● Problem statement:
Could you transcribe all of the data exactly and skip any pictures?

● Data provided:
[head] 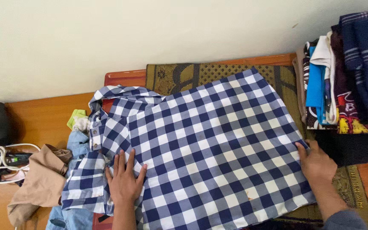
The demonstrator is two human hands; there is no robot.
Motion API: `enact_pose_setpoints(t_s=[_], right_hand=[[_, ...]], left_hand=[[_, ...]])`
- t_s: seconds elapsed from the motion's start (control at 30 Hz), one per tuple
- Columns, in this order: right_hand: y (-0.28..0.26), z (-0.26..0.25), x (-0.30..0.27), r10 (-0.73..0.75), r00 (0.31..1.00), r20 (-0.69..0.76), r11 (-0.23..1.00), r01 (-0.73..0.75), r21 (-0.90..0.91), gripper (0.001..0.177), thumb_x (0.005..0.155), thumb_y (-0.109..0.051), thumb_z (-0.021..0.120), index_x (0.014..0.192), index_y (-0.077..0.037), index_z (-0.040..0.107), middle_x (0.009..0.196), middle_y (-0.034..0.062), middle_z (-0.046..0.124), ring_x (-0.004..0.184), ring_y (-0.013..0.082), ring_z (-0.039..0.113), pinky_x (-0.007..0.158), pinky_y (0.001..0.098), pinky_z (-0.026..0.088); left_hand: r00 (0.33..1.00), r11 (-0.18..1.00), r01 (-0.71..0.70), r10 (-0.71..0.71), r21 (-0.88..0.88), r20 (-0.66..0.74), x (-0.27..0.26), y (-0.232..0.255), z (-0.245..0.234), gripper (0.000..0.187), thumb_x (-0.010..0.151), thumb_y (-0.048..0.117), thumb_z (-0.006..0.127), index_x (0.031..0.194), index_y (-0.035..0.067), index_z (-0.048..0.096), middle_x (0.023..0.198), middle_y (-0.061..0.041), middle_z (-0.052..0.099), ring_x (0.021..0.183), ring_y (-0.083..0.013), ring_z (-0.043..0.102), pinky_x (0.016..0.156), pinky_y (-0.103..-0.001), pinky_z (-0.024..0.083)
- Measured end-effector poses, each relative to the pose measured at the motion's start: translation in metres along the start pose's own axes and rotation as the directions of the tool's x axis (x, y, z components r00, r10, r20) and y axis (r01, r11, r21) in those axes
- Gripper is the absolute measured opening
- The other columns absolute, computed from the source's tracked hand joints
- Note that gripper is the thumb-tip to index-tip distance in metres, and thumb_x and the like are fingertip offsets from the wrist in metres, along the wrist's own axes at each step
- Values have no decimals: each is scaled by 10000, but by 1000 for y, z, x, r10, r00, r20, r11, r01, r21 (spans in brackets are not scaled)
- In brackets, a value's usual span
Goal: The person folds a blue and white checkered shirt on a wooden table, smoothing and aligning the fabric, then places it on a stack of folded clothes. The person then picks up a pair of light blue jeans and begins to fold them.
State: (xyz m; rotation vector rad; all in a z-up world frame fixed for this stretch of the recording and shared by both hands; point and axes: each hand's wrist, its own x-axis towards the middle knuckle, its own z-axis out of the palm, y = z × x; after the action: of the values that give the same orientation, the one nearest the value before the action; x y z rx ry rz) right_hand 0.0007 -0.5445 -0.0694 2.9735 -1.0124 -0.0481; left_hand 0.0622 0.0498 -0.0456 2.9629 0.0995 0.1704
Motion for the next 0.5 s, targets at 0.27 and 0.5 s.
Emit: enact_pose_setpoints(t_s=[0.27,0.5], right_hand=[[-53,-10,-54,-414,859,-300,897,442,28,597,959,-541,499,1483,-258,539,1601,128,442,1541,315,387,1234,586,302],[-50,8,-33,-435,896,-88,897,440,46,729,905,-688,421,1565,-386,356,1689,118,213,1539,310,208,1201,545,200]], left_hand=[[985,986,98,-116,135,126,-37,53,0,727,906,707,441,1540,360,360,1633,-94,275,1509,-310,215,1137,-725,67],[967,976,186,-203,117,154,-37,49,-13,842,842,759,472,1585,390,329,1658,-76,221,1526,-306,181,1129,-721,64]])
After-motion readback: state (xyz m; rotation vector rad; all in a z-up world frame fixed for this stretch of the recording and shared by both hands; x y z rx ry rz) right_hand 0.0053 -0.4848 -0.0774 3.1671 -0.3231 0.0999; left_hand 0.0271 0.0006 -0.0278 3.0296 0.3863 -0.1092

● Output:
[head] 
The demonstrator is two human hands; there is no robot.
Motion API: `enact_pose_setpoints(t_s=[_], right_hand=[[_, ...]], left_hand=[[_, ...]])`
- t_s: seconds elapsed from the motion's start (control at 30 Hz), one per tuple
- Columns, in this order: right_hand: y (-0.28..0.26), z (-0.26..0.25), x (-0.30..0.27), r10 (-0.73..0.75), r00 (0.31..1.00), r20 (-0.69..0.76), r11 (-0.23..1.00), r01 (-0.73..0.75), r21 (-0.90..0.91), gripper (0.001..0.177), thumb_x (0.005..0.155), thumb_y (-0.109..0.051), thumb_z (-0.021..0.120), index_x (0.014..0.192), index_y (-0.077..0.037), index_z (-0.040..0.107), middle_x (0.009..0.196), middle_y (-0.034..0.062), middle_z (-0.046..0.124), ring_x (-0.004..0.184), ring_y (-0.013..0.082), ring_z (-0.039..0.113), pinky_x (-0.007..0.158), pinky_y (0.001..0.098), pinky_z (-0.026..0.088); left_hand: r00 (0.33..1.00), r11 (-0.18..1.00), r01 (-0.71..0.70), r10 (-0.71..0.71), r21 (-0.88..0.88), r20 (-0.66..0.74), x (-0.27..0.26), y (-0.232..0.255), z (-0.245..0.234), gripper (0.000..0.187), thumb_x (-0.010..0.151), thumb_y (-0.048..0.117), thumb_z (-0.006..0.127), index_x (0.031..0.194), index_y (-0.035..0.067), index_z (-0.048..0.096), middle_x (0.023..0.198), middle_y (-0.061..0.041), middle_z (-0.052..0.099), ring_x (0.021..0.183), ring_y (-0.083..0.013), ring_z (-0.043..0.102), pinky_x (0.016..0.156), pinky_y (-0.103..-0.001), pinky_z (-0.024..0.083)
- Measured end-effector poses, each relative to the pose measured at the motion's start: translation in metres along the start pose's own axes and rotation as the directions of the tool's x axis (x, y, z components r00, r10, r20) and y axis (r01, r11, r21) in those axes
- Gripper is the absolute measured opening
- The other columns absolute, computed from the source's tracked hand joints
- Note that gripper is the thumb-tip to index-tip distance in metres, and thumb_x and the like are fingertip offsets from the wrist in metres, along the wrist's own axes at each step
- Values have no decimals: each is scaled by 10000, but by 1000 for y, z, x, r10, r00, r20, r11, r01, r21 (spans in brackets are not scaled)
- In brackets, a value's usual span
Goal: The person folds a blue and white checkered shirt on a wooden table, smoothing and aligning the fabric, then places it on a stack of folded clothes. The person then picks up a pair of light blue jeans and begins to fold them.
State: (xyz m; rotation vector rad; all in a z-up world frame fixed for this stretch of the recording and shared by both hands; point and axes: each hand's wrist, its own x-axis towards the middle knuckle, its own z-axis out of the palm, y = z × x; after the action: of the values that give the same orientation, the one nearest the value before the action; x y z rx ry rz) right_hand 0.0007 -0.5445 -0.0694 2.9735 -1.0124 -0.0481; left_hand 0.0622 0.0498 -0.0456 2.9629 0.0995 0.1704
Motion for the next 0.5 s, targets at 0.27 and 0.5 s.
Emit: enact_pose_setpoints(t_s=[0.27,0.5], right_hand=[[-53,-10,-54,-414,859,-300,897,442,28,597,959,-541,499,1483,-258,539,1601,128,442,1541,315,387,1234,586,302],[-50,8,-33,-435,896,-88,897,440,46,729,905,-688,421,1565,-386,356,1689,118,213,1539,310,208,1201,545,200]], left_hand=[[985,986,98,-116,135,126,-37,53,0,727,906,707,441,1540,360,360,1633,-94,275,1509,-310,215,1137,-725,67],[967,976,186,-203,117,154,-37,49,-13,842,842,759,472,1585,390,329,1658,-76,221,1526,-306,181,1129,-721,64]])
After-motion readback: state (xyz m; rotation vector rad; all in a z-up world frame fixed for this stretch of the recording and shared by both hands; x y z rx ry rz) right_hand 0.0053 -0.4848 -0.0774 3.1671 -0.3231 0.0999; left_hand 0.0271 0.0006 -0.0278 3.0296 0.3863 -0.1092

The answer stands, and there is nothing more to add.